- **Exercise objective**:
Please reproduce the listing below exactly, leaving out every picture.

- **Data**:
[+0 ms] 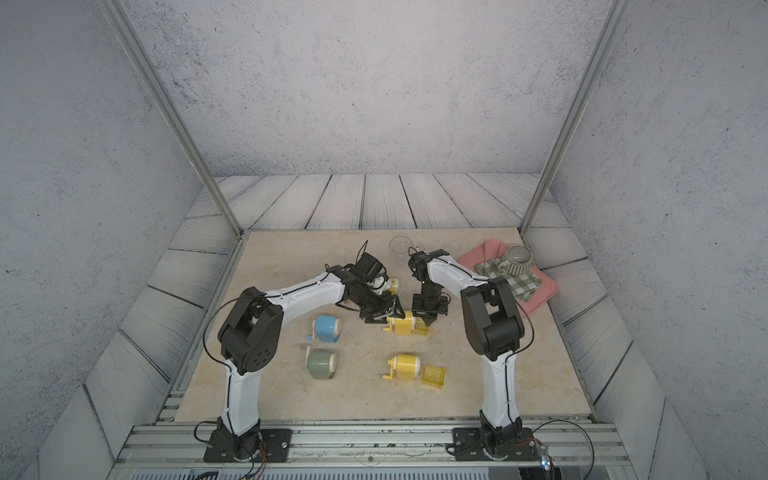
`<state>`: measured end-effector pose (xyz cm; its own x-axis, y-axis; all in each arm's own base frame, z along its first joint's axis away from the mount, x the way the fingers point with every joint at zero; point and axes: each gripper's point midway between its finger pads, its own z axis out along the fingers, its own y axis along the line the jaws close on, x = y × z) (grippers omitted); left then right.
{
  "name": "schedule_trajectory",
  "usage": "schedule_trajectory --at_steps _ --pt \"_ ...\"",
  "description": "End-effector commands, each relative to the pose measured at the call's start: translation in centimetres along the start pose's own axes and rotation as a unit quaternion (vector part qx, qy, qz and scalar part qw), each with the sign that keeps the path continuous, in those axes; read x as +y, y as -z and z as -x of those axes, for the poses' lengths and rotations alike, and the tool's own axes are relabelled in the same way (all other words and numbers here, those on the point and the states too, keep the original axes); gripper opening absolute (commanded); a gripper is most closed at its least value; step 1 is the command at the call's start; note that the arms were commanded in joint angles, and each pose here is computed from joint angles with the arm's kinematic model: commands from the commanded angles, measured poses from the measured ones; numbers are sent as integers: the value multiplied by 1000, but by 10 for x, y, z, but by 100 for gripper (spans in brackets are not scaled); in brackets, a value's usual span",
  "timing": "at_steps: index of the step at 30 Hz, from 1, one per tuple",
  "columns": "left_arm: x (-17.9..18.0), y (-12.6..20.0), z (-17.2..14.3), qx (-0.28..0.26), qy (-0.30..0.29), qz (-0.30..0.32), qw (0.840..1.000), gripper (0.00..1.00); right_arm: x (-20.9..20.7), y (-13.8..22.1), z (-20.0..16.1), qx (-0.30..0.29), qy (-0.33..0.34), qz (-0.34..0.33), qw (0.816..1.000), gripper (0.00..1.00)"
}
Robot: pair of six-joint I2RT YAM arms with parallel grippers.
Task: Put the tray back into the pencil sharpener
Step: Close the container of the pencil sharpener.
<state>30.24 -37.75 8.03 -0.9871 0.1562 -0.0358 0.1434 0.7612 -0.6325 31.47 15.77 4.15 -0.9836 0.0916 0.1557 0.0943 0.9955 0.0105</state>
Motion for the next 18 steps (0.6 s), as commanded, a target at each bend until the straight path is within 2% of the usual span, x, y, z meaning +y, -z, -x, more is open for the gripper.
schedule_trajectory --at_steps 1,6,18 --pt "26 -9 -9 20 26 42 999 70 16 -3 2 -8 20 41 999 0" --pt "26 -10 -8 21 27 41 999 70 21 -3 1 -6 36 56 998 0" --pt "24 -8 -6 17 27 41 999 70 13 0 -8 2 49 40 998 0"
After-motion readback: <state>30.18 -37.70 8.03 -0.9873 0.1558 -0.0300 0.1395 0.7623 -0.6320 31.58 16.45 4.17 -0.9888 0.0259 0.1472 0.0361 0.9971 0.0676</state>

- **Written solution**:
[+0 ms] 
`<state>`: measured end-effector pose (xyz cm; its own x-axis, y-axis; all in each arm's own base frame, z along its first joint's axis away from the mount, x the way the fingers point with every joint at zero; point and axes: each gripper's point midway between its finger pads, its own z axis out along the fingers, its own y axis along the line the jaws close on, x = y × z) (grippers omitted); left then right.
{
  "name": "schedule_trajectory",
  "usage": "schedule_trajectory --at_steps _ --pt \"_ ...\"",
  "description": "End-effector commands, each relative to the pose measured at the call's start: translation in centimetres along the start pose's own axes and rotation as a unit quaternion (vector part qx, qy, qz and scalar part qw), each with the sign that keeps the path continuous, in those axes; read x as +y, y as -z and z as -x of those axes, for the poses' lengths and rotations alike, and the tool's own axes are relabelled in the same way (all other words and numbers here, those on the point and the states too, keep the original axes); gripper opening absolute (commanded); a gripper is most closed at its least value; step 1 is the command at the call's start; note that the arms were commanded in joint angles, and each pose here is computed from joint angles with the arm's kinematic model: commands from the commanded angles, measured poses from the measured ones; numbers are sent as integers: the value multiplied by 1000, but by 10 for x, y, z, but by 100 for gripper (spans in brackets are not scaled); in brackets, a value's usual span",
  "timing": "at_steps: index of the step at 30 Hz, from 1, one per tuple",
  "columns": "left_arm: x (-17.9..18.0), y (-12.6..20.0), z (-17.2..14.3), qx (-0.28..0.26), qy (-0.30..0.29), qz (-0.30..0.32), qw (0.840..1.000), gripper (0.00..1.00); right_arm: x (-20.9..20.7), y (-13.8..22.1), z (-20.0..16.1), qx (-0.30..0.29), qy (-0.33..0.34), qz (-0.34..0.33), qw (0.816..1.000), gripper (0.00..1.00)"
}
Robot: pair of six-joint I2RT YAM arms with parallel grippers.
Task: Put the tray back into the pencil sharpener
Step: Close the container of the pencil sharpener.
<state>30.24 -37.75 8.03 -0.9871 0.1562 -0.0358 0.1434 0.7612 -0.6325 31.47 15.77 4.15 -0.9836 0.0916 0.1557 0.0943 0.9955 0.0105</state>
Motion for the next 18 steps (0.6 s), as commanded, a target at each bend until the straight path is within 2% of the usual span, x, y, z meaning +y, -z, -x, more is open for the gripper.
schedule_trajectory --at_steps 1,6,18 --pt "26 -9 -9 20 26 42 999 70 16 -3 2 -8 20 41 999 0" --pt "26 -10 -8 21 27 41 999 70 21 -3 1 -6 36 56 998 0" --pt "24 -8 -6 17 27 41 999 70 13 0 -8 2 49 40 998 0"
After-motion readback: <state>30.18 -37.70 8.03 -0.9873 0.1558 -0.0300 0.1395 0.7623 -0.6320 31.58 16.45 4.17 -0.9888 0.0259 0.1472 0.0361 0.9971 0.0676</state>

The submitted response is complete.